Correva l’anno solare 2015 quando il team MTN-Qhubeka divenne la prima squadra africana a partecipare al Tour de France; in quell’occasione il team sudafricano era stato selezionato in qualità di wild-card, trattandosi di una compagine che vestiva i panni di Professsional. Poi, la stagione seguente, con il passaggio di nome, l’attuale Dimension Data e l’ingresso nel World Tour, diventerà una logica conseguenza la partecipazione a tutte le corse più importanti.
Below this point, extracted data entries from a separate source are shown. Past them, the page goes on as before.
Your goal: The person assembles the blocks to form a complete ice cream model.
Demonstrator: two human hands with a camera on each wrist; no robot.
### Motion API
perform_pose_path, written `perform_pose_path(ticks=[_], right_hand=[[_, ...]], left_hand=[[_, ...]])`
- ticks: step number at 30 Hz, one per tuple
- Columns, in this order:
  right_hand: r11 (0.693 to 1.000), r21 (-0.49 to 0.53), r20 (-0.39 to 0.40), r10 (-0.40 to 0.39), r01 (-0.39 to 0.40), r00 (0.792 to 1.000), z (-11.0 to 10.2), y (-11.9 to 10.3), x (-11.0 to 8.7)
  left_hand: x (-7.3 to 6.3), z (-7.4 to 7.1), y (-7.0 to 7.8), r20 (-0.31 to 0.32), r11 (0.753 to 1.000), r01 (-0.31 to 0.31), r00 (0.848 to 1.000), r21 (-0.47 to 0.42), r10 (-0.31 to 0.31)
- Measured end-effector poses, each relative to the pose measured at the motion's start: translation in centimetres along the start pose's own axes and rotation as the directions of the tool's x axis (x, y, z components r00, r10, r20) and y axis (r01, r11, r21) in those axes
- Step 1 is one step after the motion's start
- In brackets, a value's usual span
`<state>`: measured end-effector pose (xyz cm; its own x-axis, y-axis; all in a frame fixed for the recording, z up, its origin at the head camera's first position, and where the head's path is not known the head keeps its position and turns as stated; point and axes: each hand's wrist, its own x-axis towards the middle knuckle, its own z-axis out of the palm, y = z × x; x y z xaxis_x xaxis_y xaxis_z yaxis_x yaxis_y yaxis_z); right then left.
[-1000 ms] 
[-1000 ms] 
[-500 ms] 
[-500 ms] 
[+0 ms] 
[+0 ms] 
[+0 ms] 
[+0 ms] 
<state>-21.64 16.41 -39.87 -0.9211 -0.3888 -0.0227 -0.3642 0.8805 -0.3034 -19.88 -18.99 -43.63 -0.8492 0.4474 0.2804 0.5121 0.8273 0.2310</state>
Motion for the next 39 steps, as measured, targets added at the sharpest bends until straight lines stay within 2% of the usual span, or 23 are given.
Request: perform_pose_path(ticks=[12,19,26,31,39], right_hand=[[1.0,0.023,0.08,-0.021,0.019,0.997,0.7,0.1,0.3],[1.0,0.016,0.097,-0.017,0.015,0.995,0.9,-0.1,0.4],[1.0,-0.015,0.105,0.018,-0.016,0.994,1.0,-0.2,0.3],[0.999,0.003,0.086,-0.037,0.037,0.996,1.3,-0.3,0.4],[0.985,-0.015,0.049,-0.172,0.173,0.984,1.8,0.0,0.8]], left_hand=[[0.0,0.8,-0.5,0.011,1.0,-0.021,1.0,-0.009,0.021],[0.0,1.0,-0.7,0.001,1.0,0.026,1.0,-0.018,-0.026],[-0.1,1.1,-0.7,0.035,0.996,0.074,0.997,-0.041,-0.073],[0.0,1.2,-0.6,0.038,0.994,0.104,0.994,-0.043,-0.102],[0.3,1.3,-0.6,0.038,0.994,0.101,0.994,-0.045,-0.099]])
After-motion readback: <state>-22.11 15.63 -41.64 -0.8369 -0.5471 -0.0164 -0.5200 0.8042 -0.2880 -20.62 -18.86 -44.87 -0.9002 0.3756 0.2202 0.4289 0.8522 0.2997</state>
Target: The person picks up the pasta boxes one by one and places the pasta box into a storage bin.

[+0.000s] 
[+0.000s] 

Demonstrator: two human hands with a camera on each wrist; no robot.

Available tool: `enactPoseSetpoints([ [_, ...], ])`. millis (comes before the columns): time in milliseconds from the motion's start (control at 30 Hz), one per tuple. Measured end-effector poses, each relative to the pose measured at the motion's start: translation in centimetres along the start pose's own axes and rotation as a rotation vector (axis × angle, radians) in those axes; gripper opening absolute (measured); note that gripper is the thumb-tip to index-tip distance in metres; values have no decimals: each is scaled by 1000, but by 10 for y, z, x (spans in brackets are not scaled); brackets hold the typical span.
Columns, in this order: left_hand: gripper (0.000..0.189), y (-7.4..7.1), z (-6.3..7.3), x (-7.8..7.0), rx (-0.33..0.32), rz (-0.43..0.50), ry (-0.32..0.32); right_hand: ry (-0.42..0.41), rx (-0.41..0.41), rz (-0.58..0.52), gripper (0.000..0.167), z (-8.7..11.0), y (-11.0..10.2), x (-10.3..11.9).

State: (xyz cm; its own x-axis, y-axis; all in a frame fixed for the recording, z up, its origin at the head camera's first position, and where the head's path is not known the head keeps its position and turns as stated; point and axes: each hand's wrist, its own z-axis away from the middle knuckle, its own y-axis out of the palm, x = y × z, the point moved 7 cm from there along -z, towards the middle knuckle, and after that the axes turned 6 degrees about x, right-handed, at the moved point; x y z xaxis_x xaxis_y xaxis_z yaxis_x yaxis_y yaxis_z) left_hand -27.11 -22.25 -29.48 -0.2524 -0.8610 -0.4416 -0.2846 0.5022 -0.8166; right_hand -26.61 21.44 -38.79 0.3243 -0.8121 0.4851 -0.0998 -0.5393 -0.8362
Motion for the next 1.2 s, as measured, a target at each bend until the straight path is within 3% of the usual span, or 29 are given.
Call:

Tuttavia, la prima compagine africana del Tour si presentò sulla linea di partenza della gara addirittura nel lontano 1950. In quell’edizione della corsa a tappe francese, una squadra formata da 4 corridori algerini e 2 marocchini si schierò contro vari altri team nazionali e regionali, in un’epoca in cui la gara era destinata non a formazioni sponsorizzate, ma seguiva la logica tanto cara al Mondiale.

Il team era in grado di reggere il proprio peso sulla spalle, confrontandosi con un mondo professionistico di cui fino ad allora avevano solo letto le cronache sui giornali. Il ciclista algerino Abdel-Kader Zaaf era il leader della squadra e sul percorso della tappa che prevedeva la partenza da Perpignano ed arrivo a Nîmes, divenne addirittura la maglia gialla virtuale. Anche un altro componente della squadra, Marcel Molines, anch’egli algerino, era riuscito nell’intento di infilarsi nel gruppo dei contrattaccanti in quell’occasione speciale.

Ma siccome spesso, i sogni muoiono all’alba, Zaaf dovette iniziare a lottare contro il caldo infernale, evento strano per uno che arrivava dal Nord Africa e ad un certo punto dovette scendere dalla bici per andare a riposarsi sotto un albero. Molines continuò invece strenuamente a lottare ed alla fine riuscì nell’impresa di vincere la tappa con un consistente vantaggio, cinque minuti, diventando così il primo africano a vincere una tappa al Tour de France. Nel frattempo, quando Zaaf riuscì a riprendersi, era talmente disorientato che prese addirittura la direzione sbagliata, andando in senso opposto.

Custodio Dos Reis fu il meglio piazzato nella classifica finale della corsa a tappe, giungendo al 26 ° posto assoluto. L’altro componente della rosa in grado di concludere la corsa sino a Parigi fu Ahmed Kebaili, piazzatosi al 40° posto.

Sia Zaaf che Molines continueranno a gareggiare per ancora un numero di anni prima di svanire nell’oscurità, dimenticati da tutti. Zaaf morì nel 1986, mentre il destino di Molines gli riserverà la morte il primo luglio 2011 in Francia, a Marsiglia.